_Your assignment_: Retrieve every line from the records in which the word "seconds" occurs.
[Data to examine]
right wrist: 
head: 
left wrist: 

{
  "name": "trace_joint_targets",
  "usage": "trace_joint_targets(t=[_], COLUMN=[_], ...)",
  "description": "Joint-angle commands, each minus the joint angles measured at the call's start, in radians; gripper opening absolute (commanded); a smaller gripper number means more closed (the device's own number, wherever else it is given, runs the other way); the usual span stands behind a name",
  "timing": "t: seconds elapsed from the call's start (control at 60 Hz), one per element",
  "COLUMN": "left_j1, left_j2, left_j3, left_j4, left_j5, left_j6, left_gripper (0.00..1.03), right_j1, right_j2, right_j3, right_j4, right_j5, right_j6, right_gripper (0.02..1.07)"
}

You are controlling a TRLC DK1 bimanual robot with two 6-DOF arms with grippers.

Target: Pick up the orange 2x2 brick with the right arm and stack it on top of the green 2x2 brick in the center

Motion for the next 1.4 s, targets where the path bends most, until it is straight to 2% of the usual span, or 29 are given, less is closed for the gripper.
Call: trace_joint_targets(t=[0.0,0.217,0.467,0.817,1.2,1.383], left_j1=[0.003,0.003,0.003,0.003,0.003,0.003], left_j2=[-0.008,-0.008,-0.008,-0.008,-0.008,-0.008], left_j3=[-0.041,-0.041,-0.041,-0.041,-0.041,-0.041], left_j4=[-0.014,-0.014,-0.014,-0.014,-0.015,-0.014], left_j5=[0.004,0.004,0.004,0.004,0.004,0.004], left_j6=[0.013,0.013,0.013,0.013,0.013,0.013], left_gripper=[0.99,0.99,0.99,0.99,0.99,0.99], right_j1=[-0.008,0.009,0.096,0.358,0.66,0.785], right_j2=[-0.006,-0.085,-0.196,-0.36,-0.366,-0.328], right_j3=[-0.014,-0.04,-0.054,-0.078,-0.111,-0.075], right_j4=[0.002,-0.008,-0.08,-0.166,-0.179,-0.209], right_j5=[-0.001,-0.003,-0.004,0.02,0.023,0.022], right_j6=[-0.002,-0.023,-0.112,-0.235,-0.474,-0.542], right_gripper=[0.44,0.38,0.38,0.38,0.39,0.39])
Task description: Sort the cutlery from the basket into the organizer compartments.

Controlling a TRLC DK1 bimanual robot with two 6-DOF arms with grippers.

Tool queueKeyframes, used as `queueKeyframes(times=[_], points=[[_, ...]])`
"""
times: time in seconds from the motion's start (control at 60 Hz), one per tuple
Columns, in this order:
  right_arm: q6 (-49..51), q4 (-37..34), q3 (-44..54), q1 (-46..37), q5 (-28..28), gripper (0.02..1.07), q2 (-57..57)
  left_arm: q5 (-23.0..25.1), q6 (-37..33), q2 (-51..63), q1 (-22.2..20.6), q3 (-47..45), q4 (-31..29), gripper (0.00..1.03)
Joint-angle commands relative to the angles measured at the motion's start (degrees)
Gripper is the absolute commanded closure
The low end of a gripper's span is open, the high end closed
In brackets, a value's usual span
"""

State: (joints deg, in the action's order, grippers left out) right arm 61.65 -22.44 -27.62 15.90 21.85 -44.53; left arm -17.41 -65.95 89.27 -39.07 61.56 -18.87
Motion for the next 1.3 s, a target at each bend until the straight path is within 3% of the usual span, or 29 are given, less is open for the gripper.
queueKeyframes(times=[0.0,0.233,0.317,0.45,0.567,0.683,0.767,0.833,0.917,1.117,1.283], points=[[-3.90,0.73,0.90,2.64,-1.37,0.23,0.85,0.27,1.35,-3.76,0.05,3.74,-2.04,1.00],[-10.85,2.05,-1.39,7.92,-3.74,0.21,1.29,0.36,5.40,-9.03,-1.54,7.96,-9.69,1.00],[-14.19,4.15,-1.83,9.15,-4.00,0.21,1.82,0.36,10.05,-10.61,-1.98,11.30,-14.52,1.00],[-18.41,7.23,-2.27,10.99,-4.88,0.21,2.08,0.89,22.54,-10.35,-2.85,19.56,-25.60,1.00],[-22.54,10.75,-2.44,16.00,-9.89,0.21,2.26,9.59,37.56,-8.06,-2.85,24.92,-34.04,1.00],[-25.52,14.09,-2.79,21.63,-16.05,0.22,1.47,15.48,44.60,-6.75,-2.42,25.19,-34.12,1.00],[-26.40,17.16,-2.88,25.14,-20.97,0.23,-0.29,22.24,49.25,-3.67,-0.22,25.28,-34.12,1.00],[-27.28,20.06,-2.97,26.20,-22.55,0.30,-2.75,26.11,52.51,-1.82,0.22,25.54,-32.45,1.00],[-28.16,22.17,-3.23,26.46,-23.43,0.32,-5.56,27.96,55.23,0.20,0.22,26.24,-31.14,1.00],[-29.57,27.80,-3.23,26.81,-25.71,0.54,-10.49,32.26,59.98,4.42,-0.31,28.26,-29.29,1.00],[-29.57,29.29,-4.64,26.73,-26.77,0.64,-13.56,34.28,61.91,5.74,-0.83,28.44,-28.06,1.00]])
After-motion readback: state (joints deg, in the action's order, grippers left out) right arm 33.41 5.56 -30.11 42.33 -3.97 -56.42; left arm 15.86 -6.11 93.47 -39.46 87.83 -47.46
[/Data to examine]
_Answer for the task_:
  "timing": "t: seconds elapsed from the call's start (control at 60 Hz), one per element",
times: time in seconds from the motion's start (control at 60 Hz), one per tuple

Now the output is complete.